WHAT IS BEING ASKED: Each line below should be repeated exactly as written, with no pictures carried over.

DATA BELOW:

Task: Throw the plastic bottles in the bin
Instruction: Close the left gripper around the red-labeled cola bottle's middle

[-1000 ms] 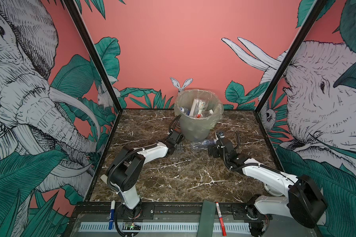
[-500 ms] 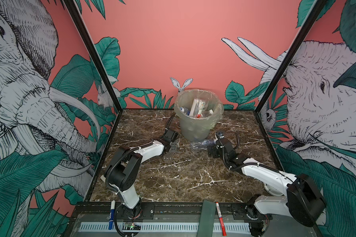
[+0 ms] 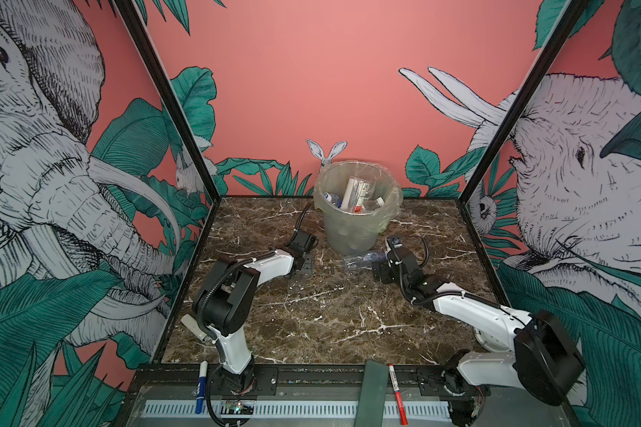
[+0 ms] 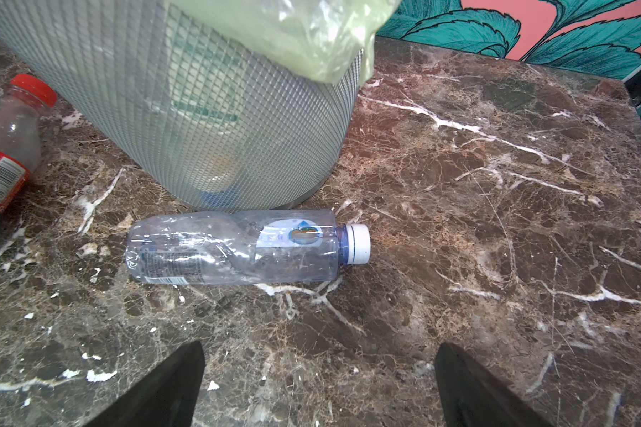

ANSWER TO THIS EXERCISE:
Task: Throw the plastic bottles in the bin
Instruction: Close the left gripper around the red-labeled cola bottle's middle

[-1000 ms] 
[-500 ms] 
[+0 ms] 
[+0 ms] 

There is nothing more to this answer.